The challenge for us as technology developers and leaders is to make these systems work reliably. Computer-to-computer outages of the sort that plague human users of Web browsers don't cause much trouble. But with Web services, outages could disrupt a computer-to-computer pathway buried deep within a critical application on which an enterprise depends in ways it may not even know about.

Lacking a good reliability (and availability) story, Web services platform developers seem to be suggesting that these uses aren't what the architecture is intended to support. Not many years ago, the major client-server architectures faltered over precisely the same type of situation. Client-server technologies in the 1980s were widely viewed as a silver bullet that would slay evil mainframe architectures. Enterprises fell over themselves in a technology gold rush, only to discover that the technology had been oversold. Even today, the total cost of ownership for client-server systems remains excessively high; for example, the number of system administrators remains roughly proportional to the size of the deployment.

The curious thing is that we know how to solve these technical problems. We know how to implement management tools and fault-tolerance mechanisms, replicate data and functionality, and achieve high availability. We've had decades of experience with large-scale system monitoring and control and are beginning to understand how to build solutions capable of spanning the entire Internet. Peer-to-peer file sharing spawned a new generation of technologies based on distributed hash tables and epidemic communication protocols. They offer remarkably stable, scalable tools for dealing with enormous numbers of components scattered across a network. And we're quickly learning how to secure these technologies, so disrupting them would be far more difficult than was the case for previous generations of networked platforms.

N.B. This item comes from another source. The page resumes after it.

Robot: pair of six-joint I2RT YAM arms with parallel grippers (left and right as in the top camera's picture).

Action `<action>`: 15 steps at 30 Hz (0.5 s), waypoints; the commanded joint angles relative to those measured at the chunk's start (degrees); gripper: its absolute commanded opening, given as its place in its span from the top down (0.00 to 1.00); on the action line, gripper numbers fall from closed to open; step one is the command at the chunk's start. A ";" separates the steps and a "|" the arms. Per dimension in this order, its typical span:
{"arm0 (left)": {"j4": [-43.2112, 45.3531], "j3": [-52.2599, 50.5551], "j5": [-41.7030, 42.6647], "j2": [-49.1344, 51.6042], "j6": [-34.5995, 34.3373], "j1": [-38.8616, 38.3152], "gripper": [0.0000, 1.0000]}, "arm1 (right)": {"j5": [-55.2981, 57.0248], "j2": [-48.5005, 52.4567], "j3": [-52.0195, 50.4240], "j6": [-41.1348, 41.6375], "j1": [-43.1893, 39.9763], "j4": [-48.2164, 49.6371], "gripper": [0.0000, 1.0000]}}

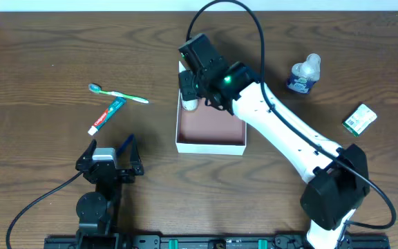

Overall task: Pack container
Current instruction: 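Lower the tube upright into the box's back-left corner and release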

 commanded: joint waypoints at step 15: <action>-2.12 -1.20 -0.50 -0.31 0.79 0.28 0.02 | 2.71 -0.72 1.31 11.78 1.33 -0.09 0.99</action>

Not all we've learned is positive, however; each technology involves successes and failures. Used naively, any of the mechanisms I've cited here could fail. Used appropriately, they could take the Web services architecture to a new level of stability, reliability, and trustworthiness. Moreover, doing so could greatly enlarge the Web services market.

Are Web services distributed objects? Without a doubt. The marketing people promoting Web services have been listening to their customers, and the customers need, want, and expect distributed objects. But Vogels is right, too; Web services, as conceived today, won't yield the trustworthy platform those customers need and expect. Today's Web services platforms can't support distributed objects.

It's time for Web services developers and vendors to come to grips with the needs of their customer base. One can justify solutions that make 90% of the customer base happy but leave 10% dissatisfied. Indeed, a solution that tries to do better would probably be overreaching. But you can't get there if you close your eyes to the way the great majority of customers are likely to use the technology. The Web services community must ask itself whether it has the wisdom to tackle the tough issues before a tsunami of dissatisfied users demands it.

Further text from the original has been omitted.